Anchorage Digital launches tokenized deposits for regulated banks, enabling 24/7 settlement without tech stack upgrades. The blockchain-based service goes live in weeks, but banks face a trade-off between float revenue and instant access.
Anchorage Digital, a federally chartered U.S. bank, said it will now support tokenized deposits for regulated banks. The service uses a blockchain-based parallel ledger to enable 24/7 transfers and payments, the company said, without requiring banks to upgrade their existing tech stacks.
The shift targets a familiar pain point in traditional banking: settlement delays that keep funds in limbo for days. Anchorage claims its infrastructure can bring a bank's deposit service live in weeks, not years.
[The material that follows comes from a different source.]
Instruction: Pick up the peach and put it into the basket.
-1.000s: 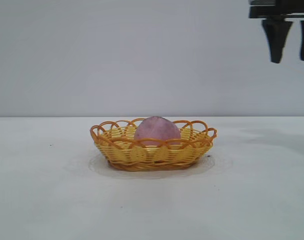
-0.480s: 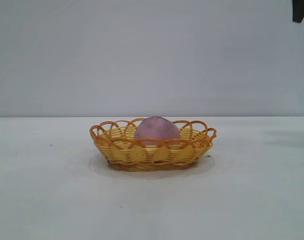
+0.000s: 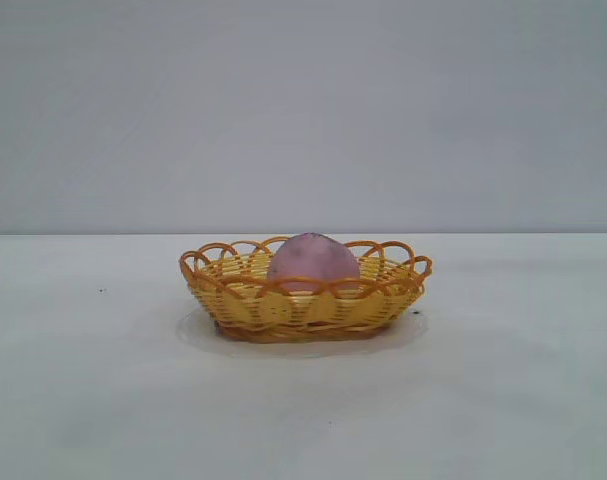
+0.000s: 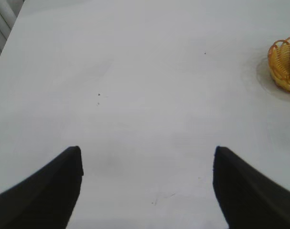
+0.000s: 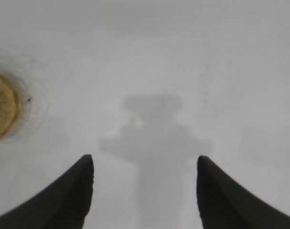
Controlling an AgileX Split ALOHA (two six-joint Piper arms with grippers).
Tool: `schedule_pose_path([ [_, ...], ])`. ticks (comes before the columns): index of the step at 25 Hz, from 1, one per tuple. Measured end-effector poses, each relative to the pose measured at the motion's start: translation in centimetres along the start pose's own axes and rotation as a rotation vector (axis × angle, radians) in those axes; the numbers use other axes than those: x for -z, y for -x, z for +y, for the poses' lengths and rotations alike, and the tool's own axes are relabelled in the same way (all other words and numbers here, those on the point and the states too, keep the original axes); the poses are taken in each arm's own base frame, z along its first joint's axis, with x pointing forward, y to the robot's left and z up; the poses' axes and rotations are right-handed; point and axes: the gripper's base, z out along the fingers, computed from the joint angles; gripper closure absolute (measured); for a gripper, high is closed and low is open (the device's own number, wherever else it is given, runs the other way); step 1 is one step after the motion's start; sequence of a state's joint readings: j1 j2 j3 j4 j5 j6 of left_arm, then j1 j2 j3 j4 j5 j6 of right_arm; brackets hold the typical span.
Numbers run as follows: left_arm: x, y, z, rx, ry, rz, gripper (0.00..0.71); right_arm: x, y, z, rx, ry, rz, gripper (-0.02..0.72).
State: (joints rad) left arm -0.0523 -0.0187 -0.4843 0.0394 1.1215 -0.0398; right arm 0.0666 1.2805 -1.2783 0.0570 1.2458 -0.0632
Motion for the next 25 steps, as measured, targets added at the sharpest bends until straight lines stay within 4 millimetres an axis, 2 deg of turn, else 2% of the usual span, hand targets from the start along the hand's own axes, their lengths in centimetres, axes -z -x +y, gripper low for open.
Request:
schedule_pose_path([
  [5, 0.0, 0.0, 0.0, 0.0, 0.0, 0.0, 0.211, 2.6, -5.9, 0.3, 0.008, -0.016, -0.063, 0.297],
  [12, 0.0, 0.0, 0.0, 0.0, 0.0, 0.0, 0.211, 4.2, -14.8, 0.7, 0.016, -0.03, -0.186, 0.297],
  [16, 0.0, 0.0, 0.0, 0.0, 0.0, 0.0, 0.211, 4.0, -19.6, 0.9, 0.02, -0.034, -0.275, 0.297],
  [19, 0.0, 0.0, 0.0, 0.0, 0.0, 0.0, 0.211, 3.2, -22.5, 1.0, 0.02, -0.036, -0.331, 0.297],
  [25, 0.0, 0.0, 0.0, 0.0, 0.0, 0.0, 0.211, 1.7, -25.9, 1.1, 0.023, -0.038, -0.422, 0.297],
])
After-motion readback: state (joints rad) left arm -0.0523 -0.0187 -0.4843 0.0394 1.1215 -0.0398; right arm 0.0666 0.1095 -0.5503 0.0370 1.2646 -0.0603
Programmable settlements also open the door to more complex multi-party use cases, such as conditional payments tied to delivery or compliance triggers. The system is designed to be globally interoperable, the company said.
Nathan McCauley, co-founder and CEO of Anchorage Digital, said banks have spent decades earning client trust, and the new service offers a "faster and smarter way to manage deposits." The pitch is straightforward: give depositors real-time access and movement of funds, matching what fintechs and crypto-native platforms already offer.
Yet a deeper question lingers. Banks earn significant revenue from the float on deposited funds – the interest they collect while those funds sit in reserve or are lent out. Speeding settlement necessarily shortens that float window. For institutions accustomed to holding client money for days, tokenized deposits could shrink a reliable income stream. Anchorage's technology may face adoption hurdles if bank treasuries calculate that the cost of losing float outweighs the competitive pressure to offer instant service.
The debate around tokenization's value is not new. Critics argue that blockchains add complexity without clear benefit when traditional centralized databases already move money at near-instant speeds within bank networks. The real-world constraint is that those networks do not operate 24/7. A wire initiated on Friday evening does not settle until Monday. Tokenized deposits, if adopted widely, could erase that gap.
For Anchorage Digital, which already operates as a qualified custodian for digital assets, the move deepens its foothold in the bridge between crypto infrastructure and regulated banking. The service does not require banks to hold or trade cryptocurrencies. It simply uses the blockchain as a parallel record-keeping layer.
Whether banks will trade the float for speed depends on how much deposit flight they face from customers who expect instant access. That calculus will play out in the months ahead as the first pilot banks go live.